« Wisdom of the Rocks | Main | Du sperme, j'en veux encore! »
January 31, 2005
Matrix of meaning
[NOTE: Don't read this, read this one instead ]
I mentioned elsewhere that the urbanomic research dept. had been looking into latent semantic indexing; the simple principle behind this approach to indexing unstructured documents is that meaning can be defined mathematically in terms of patterns or clusters of connected words, and is discoverable through a 'feature-free' analysis ('feature-free' meaning, roughly speaking, arbitrarily mechanistic, not directed toward any specific feature) of co-occurence (a co-occurrence matrix with as many dimensions as distinct words considered). By analysing the words which occur close together in large 'unstructured' (=natural language) texts, it is possible to build up a co-occurrence matrix that 'defines' the meaning of words by their relation to a cluster of other words (before protesting circularity, think about dictionaries!). There are several variable parameters to be considered - the 'window' of words one considers (2,3,4,100 words?) and the 'shape' of the window (does co-occurrence 3 words apart matter less than one 1 word apart, and if so how much less?) Although not attaining the ever-unattainable dreams of AI, the results have been good enough to find commercial use (Autonomy, one of the most highly-capitalised companies of the dotcom boom, produces a system for semantically indexing large amounts of documents).
A dense-enough semantic matrix holds out the possibility of the simulation of meaning (under what condition would it cease to be a simulation?) A possibly apocryphal story of the 90s had it that 'bots based on word-sequences generated from semantic matrices of the entire archive of newsgroup postings had survived on newsgroups for a matter of months before it is detected that they are non-human. (The fact that the streams of bizarre but half-comprehensible text they produce resembles the writing of schizophrenics may actually aid camouflage in certain newsgroups.

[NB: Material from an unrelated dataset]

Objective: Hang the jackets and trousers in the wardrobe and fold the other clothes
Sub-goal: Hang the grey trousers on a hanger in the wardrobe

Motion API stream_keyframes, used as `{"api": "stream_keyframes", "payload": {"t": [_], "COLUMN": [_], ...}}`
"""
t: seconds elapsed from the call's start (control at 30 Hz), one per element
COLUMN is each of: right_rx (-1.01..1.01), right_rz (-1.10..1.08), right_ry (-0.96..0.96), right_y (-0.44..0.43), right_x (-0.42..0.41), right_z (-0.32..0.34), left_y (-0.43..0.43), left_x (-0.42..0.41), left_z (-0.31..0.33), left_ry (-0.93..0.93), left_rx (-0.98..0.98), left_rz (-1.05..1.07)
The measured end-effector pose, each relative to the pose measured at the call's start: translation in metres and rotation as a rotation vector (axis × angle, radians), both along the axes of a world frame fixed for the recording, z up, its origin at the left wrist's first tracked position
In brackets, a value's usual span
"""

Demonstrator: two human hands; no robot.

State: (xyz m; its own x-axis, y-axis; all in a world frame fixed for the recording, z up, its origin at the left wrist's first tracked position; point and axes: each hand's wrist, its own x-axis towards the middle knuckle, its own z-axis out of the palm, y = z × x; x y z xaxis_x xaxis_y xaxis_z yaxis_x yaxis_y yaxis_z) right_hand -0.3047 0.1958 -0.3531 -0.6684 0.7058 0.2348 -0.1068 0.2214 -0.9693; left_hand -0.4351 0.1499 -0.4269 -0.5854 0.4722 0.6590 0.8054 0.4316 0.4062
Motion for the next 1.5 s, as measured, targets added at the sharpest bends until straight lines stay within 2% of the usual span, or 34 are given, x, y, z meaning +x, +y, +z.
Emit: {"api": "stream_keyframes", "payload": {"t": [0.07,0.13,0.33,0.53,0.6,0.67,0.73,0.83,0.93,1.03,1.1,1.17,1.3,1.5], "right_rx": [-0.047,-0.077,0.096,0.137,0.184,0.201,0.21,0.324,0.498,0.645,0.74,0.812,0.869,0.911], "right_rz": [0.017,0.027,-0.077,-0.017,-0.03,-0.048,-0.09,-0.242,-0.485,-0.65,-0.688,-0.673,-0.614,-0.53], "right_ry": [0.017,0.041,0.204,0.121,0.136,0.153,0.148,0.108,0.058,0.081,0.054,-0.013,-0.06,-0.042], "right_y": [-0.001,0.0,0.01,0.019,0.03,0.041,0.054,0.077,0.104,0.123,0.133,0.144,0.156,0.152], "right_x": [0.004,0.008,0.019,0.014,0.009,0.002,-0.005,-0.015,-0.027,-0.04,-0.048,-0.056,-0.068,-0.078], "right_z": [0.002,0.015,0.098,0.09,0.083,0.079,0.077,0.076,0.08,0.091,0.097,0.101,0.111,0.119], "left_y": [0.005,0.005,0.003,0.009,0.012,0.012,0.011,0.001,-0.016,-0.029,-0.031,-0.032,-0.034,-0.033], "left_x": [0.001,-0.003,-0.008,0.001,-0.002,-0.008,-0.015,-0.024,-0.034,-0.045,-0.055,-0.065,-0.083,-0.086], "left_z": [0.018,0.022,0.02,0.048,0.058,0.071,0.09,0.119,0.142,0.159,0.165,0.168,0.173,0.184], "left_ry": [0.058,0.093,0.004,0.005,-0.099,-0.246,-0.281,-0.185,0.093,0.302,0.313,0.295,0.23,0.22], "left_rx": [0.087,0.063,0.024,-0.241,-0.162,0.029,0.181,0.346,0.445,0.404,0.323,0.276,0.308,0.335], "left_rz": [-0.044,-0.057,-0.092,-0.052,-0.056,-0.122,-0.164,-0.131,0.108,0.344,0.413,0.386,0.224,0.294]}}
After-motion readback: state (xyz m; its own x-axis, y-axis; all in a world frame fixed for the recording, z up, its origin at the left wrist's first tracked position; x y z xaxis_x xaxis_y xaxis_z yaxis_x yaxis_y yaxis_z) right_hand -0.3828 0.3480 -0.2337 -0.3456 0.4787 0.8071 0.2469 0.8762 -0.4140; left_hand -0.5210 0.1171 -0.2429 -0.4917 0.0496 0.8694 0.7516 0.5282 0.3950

Over at Hyperstition the temptation is to conclude that they are in the majority ;) however we might take heart in Cilibrasi and Vitanyi's statement that "The sheer mass of the information available [on the web] about almost every conceivable topic makes it likely that extremes will cancel and the majority or average is meaningful in a low-quality approximate sense." !)
Semantic indexing has long been a much-invested 'holy grail' for the web (a common problem is that in searching for one meaning of a word, you are inevitably bombarded with documents pertaining to the most-commonly-used meaning - thus the french family cialis' woes upon trying to research their family tree online.) Perhaps a feature-free mechanistic indexing approach will in future be utilised so that our searches will be less feature-free.
One problem with semantic indexing echoes the problems of 'expert systems', in many ways their (far more linear, top-down) predecessors: their effectiveness is invariably context-limited. The systems are generally good at creating matrices for delimited subjects, where the important keywords are easily detected and linked, but not so good at the selection of multi-contextual documents that most of us come across every day.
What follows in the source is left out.